- **PROBLEM DETAILS**
What you return should be only the lines in the entries below between the one holding "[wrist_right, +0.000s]" and the one holding "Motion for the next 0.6", ends included, with every picture left out.

==============================

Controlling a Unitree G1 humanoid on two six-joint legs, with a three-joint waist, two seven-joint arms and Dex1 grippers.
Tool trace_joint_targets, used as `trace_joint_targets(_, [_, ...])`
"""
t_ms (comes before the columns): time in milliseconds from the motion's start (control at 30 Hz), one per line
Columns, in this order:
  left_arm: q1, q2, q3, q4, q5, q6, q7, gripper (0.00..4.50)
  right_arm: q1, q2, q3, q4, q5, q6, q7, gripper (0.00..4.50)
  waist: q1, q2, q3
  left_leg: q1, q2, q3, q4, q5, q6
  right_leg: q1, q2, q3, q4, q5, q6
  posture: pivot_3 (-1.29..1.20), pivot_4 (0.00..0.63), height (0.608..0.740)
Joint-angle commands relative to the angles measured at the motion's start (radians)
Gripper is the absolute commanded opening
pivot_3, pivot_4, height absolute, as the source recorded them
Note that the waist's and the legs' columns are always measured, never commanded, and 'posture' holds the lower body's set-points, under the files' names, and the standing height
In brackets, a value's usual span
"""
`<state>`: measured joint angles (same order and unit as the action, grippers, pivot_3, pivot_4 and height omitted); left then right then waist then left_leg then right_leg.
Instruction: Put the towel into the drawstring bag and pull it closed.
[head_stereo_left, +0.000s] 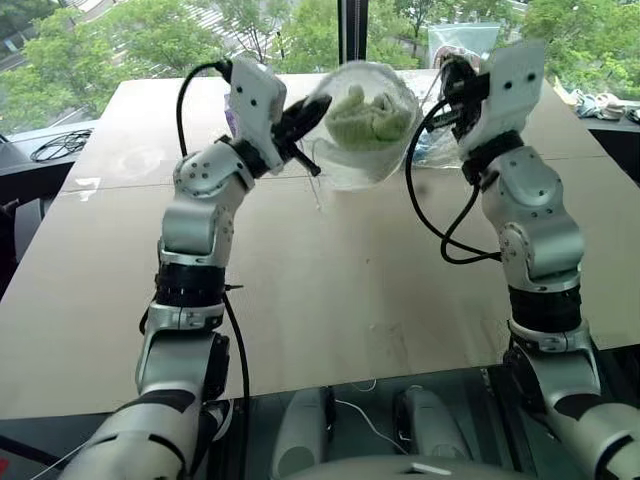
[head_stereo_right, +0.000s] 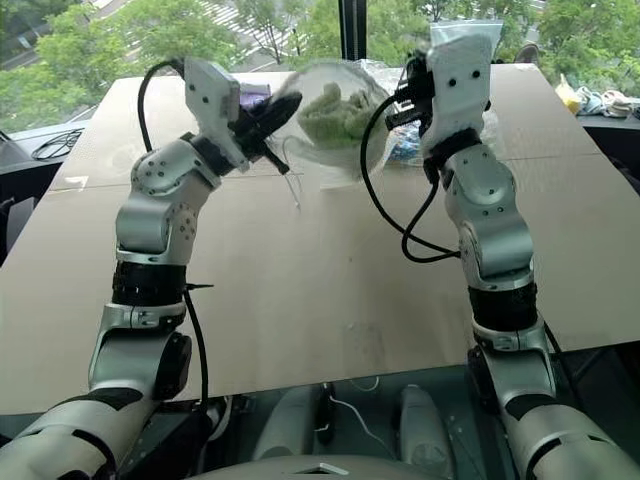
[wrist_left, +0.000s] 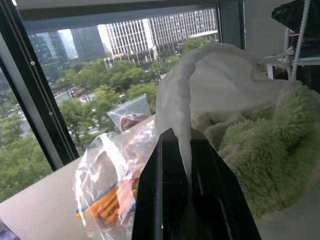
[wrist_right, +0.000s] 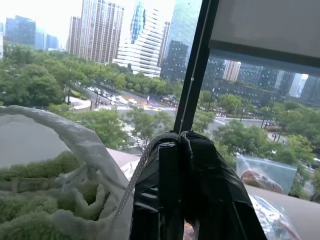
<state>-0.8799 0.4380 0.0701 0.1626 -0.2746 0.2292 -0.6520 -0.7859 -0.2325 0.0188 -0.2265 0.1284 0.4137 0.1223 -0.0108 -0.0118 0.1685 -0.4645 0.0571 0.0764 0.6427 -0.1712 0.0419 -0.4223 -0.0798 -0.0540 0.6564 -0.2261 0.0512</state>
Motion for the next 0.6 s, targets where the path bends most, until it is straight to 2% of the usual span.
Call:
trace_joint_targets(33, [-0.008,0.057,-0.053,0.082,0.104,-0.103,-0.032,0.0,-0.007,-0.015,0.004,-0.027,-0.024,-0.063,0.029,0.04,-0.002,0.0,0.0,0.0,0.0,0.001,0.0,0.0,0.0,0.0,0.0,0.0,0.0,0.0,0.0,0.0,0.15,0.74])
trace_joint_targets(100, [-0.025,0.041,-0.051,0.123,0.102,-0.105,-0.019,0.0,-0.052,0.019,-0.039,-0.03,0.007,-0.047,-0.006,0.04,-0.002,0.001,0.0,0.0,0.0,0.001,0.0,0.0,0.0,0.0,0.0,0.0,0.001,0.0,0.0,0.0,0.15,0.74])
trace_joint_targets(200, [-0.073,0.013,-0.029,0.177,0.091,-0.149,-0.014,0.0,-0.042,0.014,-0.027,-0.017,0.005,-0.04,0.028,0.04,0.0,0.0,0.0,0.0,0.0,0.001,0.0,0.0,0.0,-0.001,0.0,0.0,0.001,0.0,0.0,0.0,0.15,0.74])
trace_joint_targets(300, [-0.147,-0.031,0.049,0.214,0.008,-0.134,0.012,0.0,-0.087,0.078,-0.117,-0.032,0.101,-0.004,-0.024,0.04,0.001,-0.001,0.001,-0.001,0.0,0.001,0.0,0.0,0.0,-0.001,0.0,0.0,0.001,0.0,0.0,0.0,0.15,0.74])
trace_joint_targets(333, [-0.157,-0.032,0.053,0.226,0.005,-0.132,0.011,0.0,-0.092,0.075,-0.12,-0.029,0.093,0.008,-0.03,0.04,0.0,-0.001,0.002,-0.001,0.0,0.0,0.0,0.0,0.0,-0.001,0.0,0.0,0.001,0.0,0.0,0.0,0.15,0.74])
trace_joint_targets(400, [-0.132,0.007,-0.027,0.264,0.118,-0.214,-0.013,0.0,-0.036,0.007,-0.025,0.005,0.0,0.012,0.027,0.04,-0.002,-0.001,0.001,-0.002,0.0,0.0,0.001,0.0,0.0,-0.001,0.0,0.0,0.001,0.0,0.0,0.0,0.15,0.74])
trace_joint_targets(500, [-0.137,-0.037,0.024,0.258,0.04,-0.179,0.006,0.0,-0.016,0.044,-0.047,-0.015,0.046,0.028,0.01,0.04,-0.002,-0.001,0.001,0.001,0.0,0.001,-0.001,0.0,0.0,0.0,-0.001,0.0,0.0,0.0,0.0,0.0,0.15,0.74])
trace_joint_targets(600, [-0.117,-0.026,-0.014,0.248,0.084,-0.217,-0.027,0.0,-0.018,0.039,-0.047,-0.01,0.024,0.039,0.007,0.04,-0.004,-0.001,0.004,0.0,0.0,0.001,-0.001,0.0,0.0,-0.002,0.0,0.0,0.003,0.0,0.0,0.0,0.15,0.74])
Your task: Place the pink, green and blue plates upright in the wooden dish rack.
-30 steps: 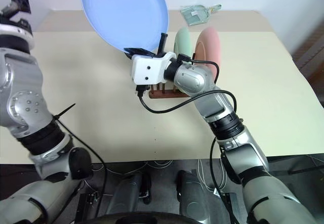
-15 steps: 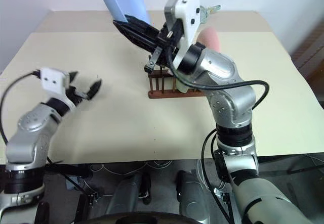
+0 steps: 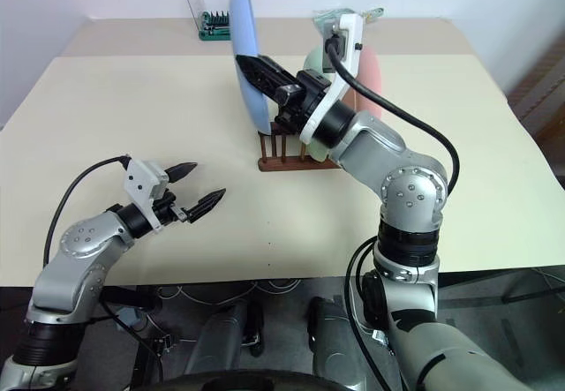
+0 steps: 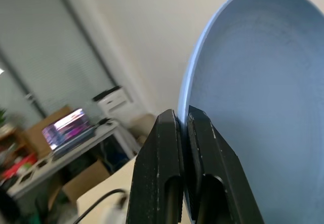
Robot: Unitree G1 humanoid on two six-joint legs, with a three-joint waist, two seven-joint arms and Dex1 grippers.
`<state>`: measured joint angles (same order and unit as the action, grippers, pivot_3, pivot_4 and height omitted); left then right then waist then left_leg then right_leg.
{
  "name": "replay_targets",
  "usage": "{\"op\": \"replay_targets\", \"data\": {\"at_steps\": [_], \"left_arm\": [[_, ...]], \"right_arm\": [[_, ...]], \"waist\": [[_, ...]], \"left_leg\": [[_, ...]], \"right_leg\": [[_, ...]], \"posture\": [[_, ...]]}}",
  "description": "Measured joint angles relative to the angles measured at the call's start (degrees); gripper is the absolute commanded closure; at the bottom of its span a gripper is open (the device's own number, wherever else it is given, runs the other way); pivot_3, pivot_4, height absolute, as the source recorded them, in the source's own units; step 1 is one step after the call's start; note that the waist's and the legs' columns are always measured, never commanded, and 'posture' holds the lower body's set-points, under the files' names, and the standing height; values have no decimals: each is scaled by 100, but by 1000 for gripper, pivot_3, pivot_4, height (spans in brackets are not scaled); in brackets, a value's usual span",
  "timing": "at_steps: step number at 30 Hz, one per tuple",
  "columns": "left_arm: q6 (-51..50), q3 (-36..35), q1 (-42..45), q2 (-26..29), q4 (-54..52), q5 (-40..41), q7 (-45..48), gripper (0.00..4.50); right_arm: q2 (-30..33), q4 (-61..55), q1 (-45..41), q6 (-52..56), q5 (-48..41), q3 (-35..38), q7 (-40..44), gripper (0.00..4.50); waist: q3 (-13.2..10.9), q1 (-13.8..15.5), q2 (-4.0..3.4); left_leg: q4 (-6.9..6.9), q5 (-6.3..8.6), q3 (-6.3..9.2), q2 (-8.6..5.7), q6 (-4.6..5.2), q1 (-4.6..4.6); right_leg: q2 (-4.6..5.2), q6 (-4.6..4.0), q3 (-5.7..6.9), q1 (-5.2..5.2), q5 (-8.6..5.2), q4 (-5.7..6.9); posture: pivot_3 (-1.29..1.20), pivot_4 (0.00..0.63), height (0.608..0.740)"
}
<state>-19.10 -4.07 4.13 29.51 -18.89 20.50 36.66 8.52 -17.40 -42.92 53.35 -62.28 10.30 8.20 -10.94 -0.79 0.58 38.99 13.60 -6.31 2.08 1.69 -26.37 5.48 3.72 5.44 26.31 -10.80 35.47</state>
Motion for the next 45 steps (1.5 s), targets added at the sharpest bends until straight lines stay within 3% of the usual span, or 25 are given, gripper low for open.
{"op": "replay_targets", "data": {"at_steps": [18, 19, 20, 27, 36, 45], "left_arm": [[-17, 2, -23, -147, -275, 151, -19, 39], [-18, 2, -24, -147, -275, 151, -19, 0], [-19, 2, -24, -147, -275, 151, -19, 0], [-23, 4, -24, -147, -277, 151, -14, 0], [-37, 30, -23, -147, -365, 172, -9, 0], [-55, 50, -33, -147, -376, 219, -27, 0]], "right_arm": [[-71, 697, -80, -26, -292, 65, -591, 4500], [-72, 717, -80, -27, -326, 78, -632, 3827], [-75, 748, -82, -27, -350, 95, -670, 3498], [-77, 834, -91, -28, -431, 147, -828, 40], [11, 806, -313, -73, -361, 133, -840, 40], [961, 369, -533, -109, 104, -26, -327, 40]], "waist": [[0, -3, -1], [0, -3, -1], [0, -3, -1], [0, -3, -1], [0, -1, -1], [-3, 12, -5]], "left_leg": [[0, -2, 0, 2, 3, 0], [0, -2, 0, 2, 3, 0], [0, -2, 0, 2, 3, 0], [0, -2, 0, 3, 3, 0], [0, -1, 0, 4, 3, 0], [0, 0, 0, 4, 6, -6]], "right_leg": [[-6, 15, 0, -2, 8, 0], [-6, 15, 0, -1, 8, 0], [-6, 15, 0, -2, 8, 0], [-6, 14, 0, -1, 7, -1], [-6, 5, 0, -1, 2, -2], [-6, 2, 0, 0, 0, -13]], "posture": [[0, 150, 740], [0, 150, 740], [0, 150, 740], [0, 150, 740], [0, 150, 740], [0, 150, 740]]}}
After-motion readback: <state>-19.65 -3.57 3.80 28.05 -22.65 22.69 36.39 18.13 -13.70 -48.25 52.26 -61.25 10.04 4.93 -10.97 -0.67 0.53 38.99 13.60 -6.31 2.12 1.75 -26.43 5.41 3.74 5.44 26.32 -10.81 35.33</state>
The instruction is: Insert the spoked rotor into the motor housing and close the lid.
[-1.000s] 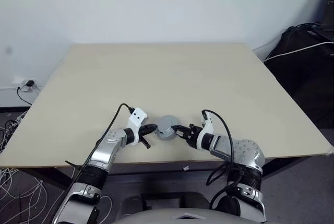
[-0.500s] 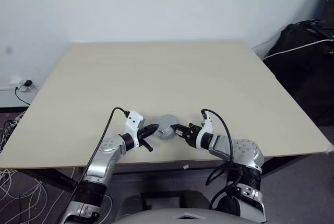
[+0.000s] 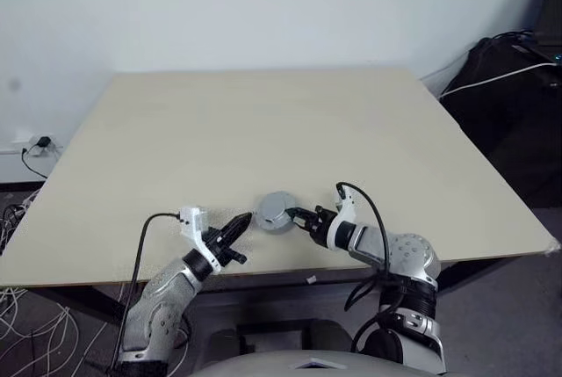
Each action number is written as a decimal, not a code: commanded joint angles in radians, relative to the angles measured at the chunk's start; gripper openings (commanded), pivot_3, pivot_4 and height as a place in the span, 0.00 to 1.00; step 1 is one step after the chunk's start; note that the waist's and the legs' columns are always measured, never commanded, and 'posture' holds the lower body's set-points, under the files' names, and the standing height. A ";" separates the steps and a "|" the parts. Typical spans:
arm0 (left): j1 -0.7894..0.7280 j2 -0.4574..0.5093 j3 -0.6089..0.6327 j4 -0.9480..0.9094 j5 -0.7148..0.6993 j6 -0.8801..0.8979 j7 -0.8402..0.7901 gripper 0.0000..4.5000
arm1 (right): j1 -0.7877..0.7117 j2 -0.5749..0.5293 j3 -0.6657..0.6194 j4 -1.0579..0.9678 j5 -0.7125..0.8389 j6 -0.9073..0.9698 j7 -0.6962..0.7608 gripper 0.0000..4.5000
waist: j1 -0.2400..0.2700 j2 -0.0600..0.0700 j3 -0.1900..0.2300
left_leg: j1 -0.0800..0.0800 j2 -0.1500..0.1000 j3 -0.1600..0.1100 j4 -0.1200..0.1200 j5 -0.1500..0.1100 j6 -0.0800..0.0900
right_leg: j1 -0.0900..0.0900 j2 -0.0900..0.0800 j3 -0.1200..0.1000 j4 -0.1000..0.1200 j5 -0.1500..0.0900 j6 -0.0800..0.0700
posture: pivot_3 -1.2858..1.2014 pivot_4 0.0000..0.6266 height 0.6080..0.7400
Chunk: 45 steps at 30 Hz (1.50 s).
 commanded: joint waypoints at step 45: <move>0.064 -0.157 0.140 0.065 -0.728 0.227 0.079 1.00 | 0.070 0.169 0.158 -0.189 0.649 0.087 -0.356 0.28 | -0.012 -0.004 0.004 | -0.004 -0.002 -0.001 0.000 0.000 0.000 | -0.003 0.001 0.000 -0.001 -0.002 -0.004 | 0.52 0.00 1.00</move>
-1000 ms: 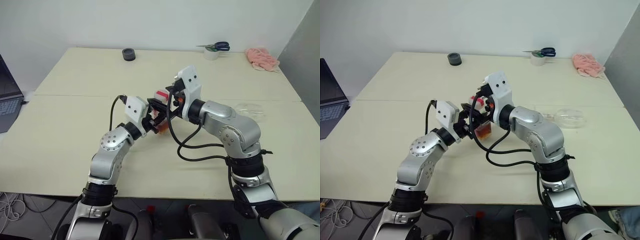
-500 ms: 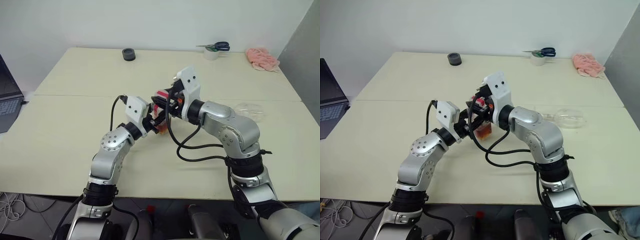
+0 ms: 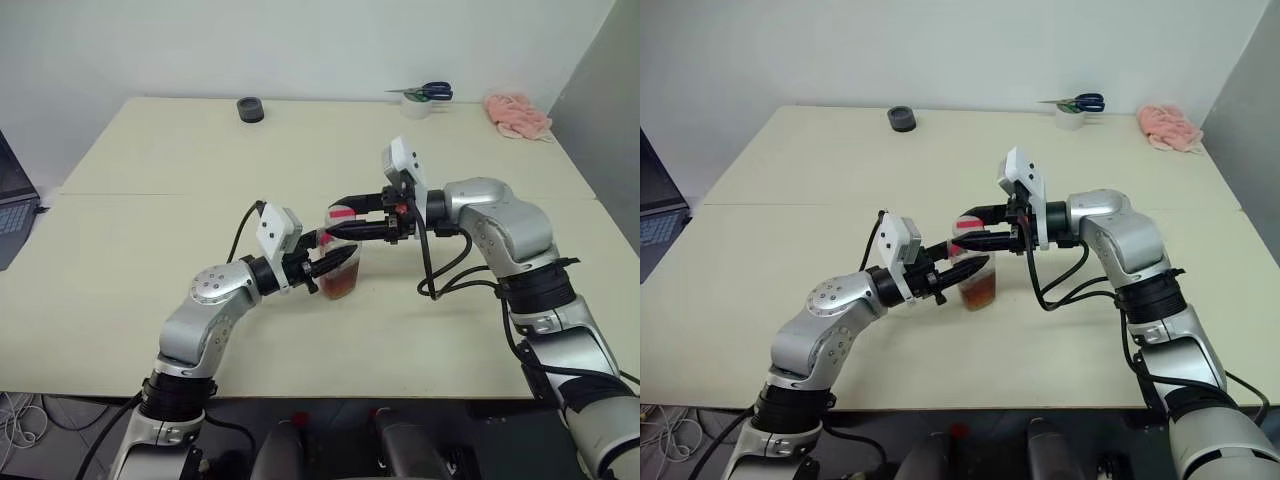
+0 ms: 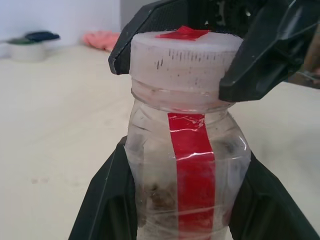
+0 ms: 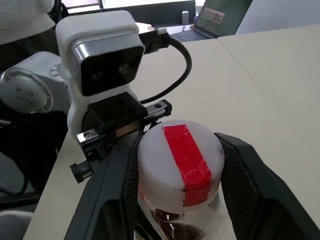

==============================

- **TASK ANSWER**
[wrist_right, +0.000s] 
<state>-0.8799 0.4380 0.0701 0.1626 -0.2746 0.2292 -0.6520 -0.7859 -0.2325 0.0188 -0.2265 0.1284 0.4137 0.1223 -0.0108 -0.0118 0.1685 -0.4645 0.0571 0.0764 0.6427 -0.1712 0.0419 -0.4223 -0.0798 -0.0540 0.6564 -0.2261 0.0512</state>
Motion for the next 0.6 s, targets where the path bends most, until it is straight to 2% of the usual span.

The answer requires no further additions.